Темнота подобна пустоте. Если долго вглядываться в нее, начинает на самом деле казаться, что за ней ничего нет. И тогда испытываешь первобытный страх, который в последний раз ощущал в детстве, отказываясь спать с выключенным светом. И этот тоннель метро: неужели там есть кто-нибудь живой? Неужели, где-то, разрывая мглу, мчится поезд?
Стас панически боялся темноты. «А что если бы сейчас погасли все лампы, и станция погрузилась во мрак, - неожиданно пришло ему в голову. - Я бы, наверное, сразу умер от страха». И откуда она взялась, эта дурацкая мысль?
Стас поежился.
- Нам ведь часто приходят в голову странные мысли? - пробасил стоявший рядом старик в поношенной куртке. Стас оглянулся, но вопрос предназначался не ему. Тот же старик, но уже другим, на удивление писклявым голосом ответил:
- Часто-часто. Сдается нам, этот парень боится чего-то. Правда? Мы ведь людей насквозь видим.
«Сумасшедший!» - неожиданно понял Стас.
- А что если нам подойти и познакомиться? Мы ведь так одиноки. А он такой милый! - продолжал свой странный диалог старик. - Пойдем! Он не прогонит, он добрый.
Костлявые пальцы коснулись плеча юноши. Старик по-собачьи заглянул ему в глаза.
- Мы так одиноки, так одиноки, - пробасил он. - Поговори с нами! Мы много чего знаем! И смешного и грустного. Послушай!
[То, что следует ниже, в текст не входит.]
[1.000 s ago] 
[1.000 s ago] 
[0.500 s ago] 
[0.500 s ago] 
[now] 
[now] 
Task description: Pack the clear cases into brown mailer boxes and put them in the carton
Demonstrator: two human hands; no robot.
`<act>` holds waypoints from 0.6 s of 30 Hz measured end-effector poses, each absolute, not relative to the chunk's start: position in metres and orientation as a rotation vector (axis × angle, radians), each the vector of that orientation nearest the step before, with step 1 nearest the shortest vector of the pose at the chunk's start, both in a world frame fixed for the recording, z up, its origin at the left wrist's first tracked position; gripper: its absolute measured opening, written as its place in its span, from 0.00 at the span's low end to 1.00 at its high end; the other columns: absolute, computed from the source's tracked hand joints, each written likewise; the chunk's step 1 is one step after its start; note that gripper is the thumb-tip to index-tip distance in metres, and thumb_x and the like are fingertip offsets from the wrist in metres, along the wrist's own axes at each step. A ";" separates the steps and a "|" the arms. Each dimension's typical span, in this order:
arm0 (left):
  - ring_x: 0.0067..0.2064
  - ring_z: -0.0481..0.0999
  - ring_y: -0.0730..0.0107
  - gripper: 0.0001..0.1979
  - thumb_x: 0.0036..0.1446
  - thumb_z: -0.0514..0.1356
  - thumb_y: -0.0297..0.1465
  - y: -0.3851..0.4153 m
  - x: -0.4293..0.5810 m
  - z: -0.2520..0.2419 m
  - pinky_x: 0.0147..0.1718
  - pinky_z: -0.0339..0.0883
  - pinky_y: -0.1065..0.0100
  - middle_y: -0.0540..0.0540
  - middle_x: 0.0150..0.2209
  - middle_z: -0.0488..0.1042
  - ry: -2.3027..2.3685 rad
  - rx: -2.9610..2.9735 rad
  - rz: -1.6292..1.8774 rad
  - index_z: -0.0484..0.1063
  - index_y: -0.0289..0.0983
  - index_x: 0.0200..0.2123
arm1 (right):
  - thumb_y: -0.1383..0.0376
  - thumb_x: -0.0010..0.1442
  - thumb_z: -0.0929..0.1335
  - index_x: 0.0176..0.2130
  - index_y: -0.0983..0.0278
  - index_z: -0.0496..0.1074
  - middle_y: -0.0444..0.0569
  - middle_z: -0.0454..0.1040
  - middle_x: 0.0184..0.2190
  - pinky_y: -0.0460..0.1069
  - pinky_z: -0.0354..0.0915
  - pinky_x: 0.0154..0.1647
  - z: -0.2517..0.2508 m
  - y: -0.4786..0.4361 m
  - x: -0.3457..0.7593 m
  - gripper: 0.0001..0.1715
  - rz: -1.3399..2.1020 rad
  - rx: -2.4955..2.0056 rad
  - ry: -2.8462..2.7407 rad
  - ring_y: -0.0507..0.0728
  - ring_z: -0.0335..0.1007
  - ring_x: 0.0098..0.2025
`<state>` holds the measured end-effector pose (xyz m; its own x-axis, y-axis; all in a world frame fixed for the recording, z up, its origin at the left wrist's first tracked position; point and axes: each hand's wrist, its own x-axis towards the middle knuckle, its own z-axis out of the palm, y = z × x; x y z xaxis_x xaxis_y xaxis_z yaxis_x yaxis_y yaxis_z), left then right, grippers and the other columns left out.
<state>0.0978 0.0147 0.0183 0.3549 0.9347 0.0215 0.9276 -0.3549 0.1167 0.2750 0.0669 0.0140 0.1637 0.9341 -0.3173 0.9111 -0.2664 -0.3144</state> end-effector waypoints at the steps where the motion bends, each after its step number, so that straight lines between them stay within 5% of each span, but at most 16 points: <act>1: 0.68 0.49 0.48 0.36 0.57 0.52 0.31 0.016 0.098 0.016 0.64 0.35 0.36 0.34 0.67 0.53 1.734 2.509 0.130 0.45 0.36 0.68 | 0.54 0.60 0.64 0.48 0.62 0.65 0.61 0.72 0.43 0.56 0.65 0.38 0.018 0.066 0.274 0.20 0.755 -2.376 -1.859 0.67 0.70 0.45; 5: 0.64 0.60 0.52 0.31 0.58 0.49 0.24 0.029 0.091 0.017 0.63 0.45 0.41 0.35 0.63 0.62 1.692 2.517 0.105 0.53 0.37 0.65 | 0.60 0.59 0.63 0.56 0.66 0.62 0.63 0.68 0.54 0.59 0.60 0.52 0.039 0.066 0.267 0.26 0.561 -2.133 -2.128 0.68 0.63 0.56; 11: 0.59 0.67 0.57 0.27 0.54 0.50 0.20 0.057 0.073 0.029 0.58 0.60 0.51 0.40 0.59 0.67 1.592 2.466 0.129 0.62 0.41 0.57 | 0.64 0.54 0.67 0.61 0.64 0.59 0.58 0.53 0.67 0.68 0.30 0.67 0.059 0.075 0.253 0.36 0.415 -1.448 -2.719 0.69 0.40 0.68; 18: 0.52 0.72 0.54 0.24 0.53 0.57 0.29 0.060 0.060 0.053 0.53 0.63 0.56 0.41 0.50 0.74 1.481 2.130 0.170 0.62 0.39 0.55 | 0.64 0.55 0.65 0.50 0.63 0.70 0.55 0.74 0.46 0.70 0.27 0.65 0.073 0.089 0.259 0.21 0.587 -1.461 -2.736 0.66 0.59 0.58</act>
Стас вздрогнул и инстинктивно оттолкнул навязчивого собеседника. Старик отошел к колонне и зарыдал, уткнувшись в ледяной мрамор. Стас почувствовал угрызения совести.
- Вам плохо? - спросил он.
- Никто не любит старого больного Андрея, - бормотал старик. - Сын не любит, потому что у Андрея больной мочевой пузырь, и от него плохо пахнет. А Андрей не виноват. Андрей весь больной. Андрей всю жизнь больной. Врач говорит: Андрей весь внутри гнилой. И как он живет такой гнилой? А он не хочет жить. Давно не хочет. Он все ждет, когда Бог его к себе заберет. Восемьдесят лет ждет. Даже Богу не нужен старый Андрей.
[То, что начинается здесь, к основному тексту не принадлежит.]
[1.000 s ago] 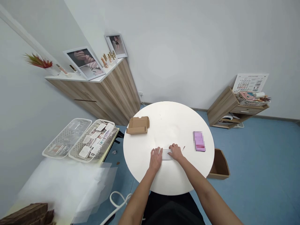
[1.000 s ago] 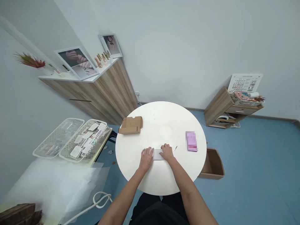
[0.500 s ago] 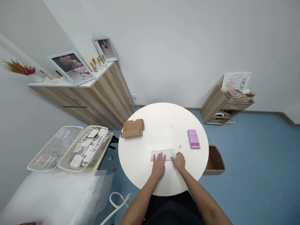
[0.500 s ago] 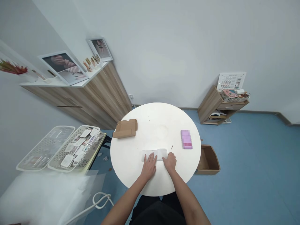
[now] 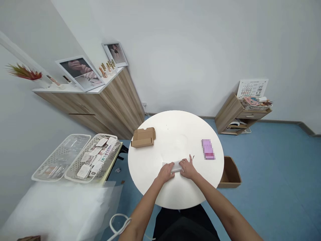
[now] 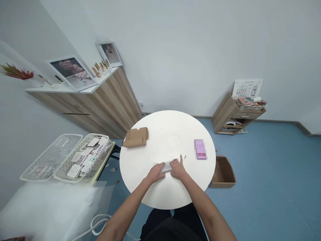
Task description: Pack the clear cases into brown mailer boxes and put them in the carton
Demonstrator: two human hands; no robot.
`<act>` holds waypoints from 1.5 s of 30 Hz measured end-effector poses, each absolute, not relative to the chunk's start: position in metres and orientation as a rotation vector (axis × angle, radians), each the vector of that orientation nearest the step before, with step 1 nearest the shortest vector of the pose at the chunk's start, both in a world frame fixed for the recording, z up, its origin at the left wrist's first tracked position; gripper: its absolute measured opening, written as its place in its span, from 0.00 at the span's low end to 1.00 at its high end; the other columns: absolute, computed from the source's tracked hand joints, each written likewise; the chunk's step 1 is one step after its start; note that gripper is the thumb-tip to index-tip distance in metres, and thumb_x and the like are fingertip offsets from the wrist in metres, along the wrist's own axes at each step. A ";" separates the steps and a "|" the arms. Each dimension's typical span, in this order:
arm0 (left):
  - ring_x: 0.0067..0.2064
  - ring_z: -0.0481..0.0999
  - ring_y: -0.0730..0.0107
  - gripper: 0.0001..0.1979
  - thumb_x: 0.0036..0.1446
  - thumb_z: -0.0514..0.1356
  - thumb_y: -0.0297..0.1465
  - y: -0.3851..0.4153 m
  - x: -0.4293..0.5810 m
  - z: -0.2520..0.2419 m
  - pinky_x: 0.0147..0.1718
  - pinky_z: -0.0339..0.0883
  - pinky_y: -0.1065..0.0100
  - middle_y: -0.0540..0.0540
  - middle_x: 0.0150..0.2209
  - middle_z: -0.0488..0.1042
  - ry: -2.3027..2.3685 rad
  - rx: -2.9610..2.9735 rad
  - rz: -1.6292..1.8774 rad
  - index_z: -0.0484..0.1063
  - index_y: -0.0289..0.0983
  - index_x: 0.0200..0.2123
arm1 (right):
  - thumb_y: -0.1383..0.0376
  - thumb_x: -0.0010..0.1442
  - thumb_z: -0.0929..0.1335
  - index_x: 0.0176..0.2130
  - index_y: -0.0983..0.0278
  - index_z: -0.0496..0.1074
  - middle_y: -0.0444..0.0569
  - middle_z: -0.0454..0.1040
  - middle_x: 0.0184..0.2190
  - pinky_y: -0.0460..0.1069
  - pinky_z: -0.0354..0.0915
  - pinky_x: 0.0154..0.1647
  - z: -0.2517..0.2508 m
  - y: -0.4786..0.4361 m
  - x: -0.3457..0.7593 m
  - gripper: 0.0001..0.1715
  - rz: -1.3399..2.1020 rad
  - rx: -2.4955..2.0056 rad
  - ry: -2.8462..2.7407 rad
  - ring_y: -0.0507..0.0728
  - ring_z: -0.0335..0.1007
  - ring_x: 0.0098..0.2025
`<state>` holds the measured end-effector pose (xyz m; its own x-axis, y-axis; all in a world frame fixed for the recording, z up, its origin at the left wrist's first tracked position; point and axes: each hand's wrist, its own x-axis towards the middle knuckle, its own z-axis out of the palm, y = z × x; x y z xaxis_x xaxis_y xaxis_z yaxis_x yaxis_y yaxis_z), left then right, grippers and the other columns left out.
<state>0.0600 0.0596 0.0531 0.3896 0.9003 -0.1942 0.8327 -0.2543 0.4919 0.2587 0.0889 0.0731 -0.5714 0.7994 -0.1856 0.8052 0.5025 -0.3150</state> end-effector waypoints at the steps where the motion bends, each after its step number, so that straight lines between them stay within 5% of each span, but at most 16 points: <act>1: 0.48 0.74 0.56 0.21 0.55 0.56 0.31 0.059 0.058 0.056 0.50 0.65 0.57 0.44 0.45 0.76 1.480 2.087 0.160 0.63 0.40 0.53 | 0.63 0.56 0.65 0.49 0.62 0.71 0.54 0.74 0.45 0.70 0.29 0.65 0.074 0.092 0.260 0.20 -0.654 1.447 2.688 0.65 0.61 0.56; 3: 0.41 0.76 0.60 0.15 0.59 0.53 0.34 0.060 0.055 0.059 0.44 0.67 0.61 0.47 0.38 0.76 1.480 2.046 0.146 0.66 0.42 0.50 | 0.61 0.58 0.64 0.46 0.61 0.73 0.52 0.74 0.46 0.68 0.35 0.64 0.076 0.100 0.261 0.17 -0.782 1.464 2.615 0.63 0.63 0.53; 6: 0.41 0.76 0.64 0.16 0.65 0.44 0.34 0.066 0.054 0.058 0.40 0.68 0.65 0.46 0.43 0.74 1.553 2.029 0.189 0.66 0.41 0.50 | 0.61 0.61 0.61 0.45 0.61 0.73 0.52 0.74 0.47 0.62 0.47 0.60 0.075 0.114 0.252 0.17 -0.904 1.545 2.464 0.60 0.66 0.51; 11: 0.57 0.68 0.55 0.22 0.65 0.43 0.29 0.076 0.058 0.051 0.55 0.60 0.50 0.35 0.56 0.67 1.772 2.082 0.265 0.59 0.36 0.60 | 0.64 0.66 0.58 0.52 0.60 0.69 0.52 0.73 0.50 0.57 0.52 0.55 0.067 0.132 0.233 0.19 -0.889 1.710 2.367 0.59 0.65 0.53; 16: 0.67 0.54 0.53 0.27 0.60 0.48 0.24 0.055 0.067 0.032 0.63 0.42 0.41 0.39 0.66 0.58 1.619 2.513 0.233 0.57 0.38 0.63 | 0.65 0.64 0.61 0.49 0.62 0.69 0.55 0.70 0.50 0.54 0.56 0.51 0.053 0.127 0.237 0.15 -0.736 1.864 2.362 0.61 0.63 0.53; 25: 0.66 0.54 0.43 0.35 0.56 0.57 0.31 0.028 0.085 0.017 0.61 0.47 0.39 0.37 0.68 0.50 1.638 2.466 0.095 0.50 0.44 0.67 | 0.55 0.55 0.68 0.51 0.66 0.65 0.63 0.68 0.49 0.56 0.61 0.45 0.023 0.068 0.264 0.28 -0.685 2.657 1.875 0.69 0.64 0.52; 31: 0.64 0.57 0.41 0.37 0.55 0.58 0.32 0.015 0.097 0.014 0.58 0.52 0.42 0.37 0.67 0.52 1.648 2.429 0.101 0.49 0.45 0.67 | 0.54 0.52 0.67 0.37 0.65 0.70 0.62 0.72 0.41 0.56 0.63 0.42 0.014 0.063 0.266 0.18 -1.007 2.762 1.509 0.68 0.70 0.46; 35: 0.64 0.56 0.41 0.36 0.56 0.57 0.32 0.010 0.100 0.013 0.57 0.52 0.43 0.36 0.68 0.52 1.654 2.385 0.141 0.50 0.44 0.67 | 0.63 0.48 0.66 0.31 0.63 0.69 0.57 0.73 0.38 0.55 0.63 0.45 0.017 0.064 0.255 0.08 -1.004 2.817 1.818 0.64 0.70 0.43; 39: 0.64 0.56 0.43 0.32 0.57 0.56 0.33 0.010 0.096 0.015 0.57 0.53 0.44 0.37 0.68 0.51 1.623 2.359 0.199 0.54 0.43 0.65 | 0.66 0.53 0.60 0.38 0.62 0.68 0.50 0.73 0.38 0.52 0.66 0.45 0.018 0.051 0.235 0.13 -1.267 2.662 2.310 0.59 0.70 0.42; 42: 0.65 0.55 0.46 0.30 0.56 0.55 0.29 0.009 0.090 0.015 0.59 0.51 0.44 0.37 0.69 0.49 1.606 2.334 0.218 0.57 0.40 0.63 | 0.65 0.58 0.58 0.51 0.63 0.66 0.54 0.72 0.48 0.55 0.64 0.53 0.013 0.037 0.226 0.22 -1.257 2.537 2.455 0.60 0.67 0.52; 45: 0.67 0.52 0.53 0.30 0.57 0.50 0.25 0.007 0.084 0.014 0.62 0.48 0.45 0.38 0.69 0.50 1.547 2.303 0.290 0.55 0.37 0.64 | 0.66 0.61 0.56 0.63 0.65 0.55 0.57 0.60 0.63 0.60 0.53 0.64 0.007 0.024 0.223 0.32 -1.093 2.282 2.600 0.61 0.50 0.67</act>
Стас подошел ближе, коснулся сухой, словно бумажной руки, усеянной неровными желтыми пятнами.
- Хорошо, - голос его дрожал, - давайте поговорим. Я Стас, мне шестнадцать лет. Я... я... - он не знал, что должен сказать.
Внезапно старик замолчал. Лицо его переменилось, губы вытянулись в тонкую жесткую линию. Маленькие острые глазки источали злобу.
- Прочь! Прочь! - закричал он, захлебываясь слюной. - К черту! Пошел к черту! Пошли все к черту! Сволочи! Идиоты!
Старик замахал руками и вбежал в вагон, подошедшего поезда. Створки дверей сомкнулись и темнота, подобная пустоте, поглотила состав.